Diese Rolle war unangenehm. So unangenehm, dass der erfahrene Profifußballer nach einem Jahr eigentlich nur noch eines wollte: zurück nach Hause. Aber Lindemann blieb. Stellte sich all den Problemen und wurde dafür belohnt. "Ich bin zwar nie wirklich heimisch geworden, habe mich aber nach zwei Jahren so integriert, dass ich mich nicht mehr unwohl gefühlt habe. Aber es war nicht einfach. Ich musste wirklich lernen, das Fremde zu akzeptieren, mich selbst zu ändern, mich anzupassen. Das war sehr ungewohnt für mich, hat mich in meiner Persönlichkeit aber enorm weitergebracht, finde ich."

Rückkehr in die Heimat

2017 kehrte Lindemann nach Deutschland zurück. Und ging so nahe ins warme Nest seiner Ursprünge zurück, wie es eben geht: In seinen Heimatort Münchehagen.

Dort, in der 2000-Seelen-Gemeinde traf er nicht nur seine Familie, sondern auch all seine Freunde wieder, mit denen er große Teile seiner Jugend verbracht hat.
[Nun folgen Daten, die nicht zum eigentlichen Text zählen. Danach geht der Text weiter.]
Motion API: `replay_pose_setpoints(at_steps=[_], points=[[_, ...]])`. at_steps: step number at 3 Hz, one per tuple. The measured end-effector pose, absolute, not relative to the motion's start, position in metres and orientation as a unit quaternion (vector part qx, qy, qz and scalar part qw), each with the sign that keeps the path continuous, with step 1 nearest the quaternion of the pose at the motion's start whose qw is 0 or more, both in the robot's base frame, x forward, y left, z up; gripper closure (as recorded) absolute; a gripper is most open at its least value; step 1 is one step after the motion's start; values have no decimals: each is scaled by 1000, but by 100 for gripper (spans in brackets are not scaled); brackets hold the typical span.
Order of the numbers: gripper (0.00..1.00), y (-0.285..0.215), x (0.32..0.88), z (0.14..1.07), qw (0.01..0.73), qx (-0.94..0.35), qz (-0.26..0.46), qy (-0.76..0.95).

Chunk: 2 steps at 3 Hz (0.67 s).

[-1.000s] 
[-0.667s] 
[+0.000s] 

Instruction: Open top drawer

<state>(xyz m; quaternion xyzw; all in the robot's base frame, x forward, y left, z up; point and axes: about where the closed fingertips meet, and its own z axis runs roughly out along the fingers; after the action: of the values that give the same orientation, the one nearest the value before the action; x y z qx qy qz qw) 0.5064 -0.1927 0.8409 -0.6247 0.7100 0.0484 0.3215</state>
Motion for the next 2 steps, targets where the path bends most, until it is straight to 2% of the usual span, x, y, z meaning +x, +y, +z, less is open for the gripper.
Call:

Und beim örtlichen Fußballverein, dem VfL Münchehagen, stieg er nun als Spieler wieder ein. Nur, um wenig später auch das Traineramt bei dem Kreisligisten zu übernehmen. "Es war kein anderer da", erklärt er. Und genießt seine neue Freiheit in der alten Heimat: "Ich fahre jetzt mit dem Fahrrad zum Training und treffe dort meine alten Kumpels. Besser geht's nicht."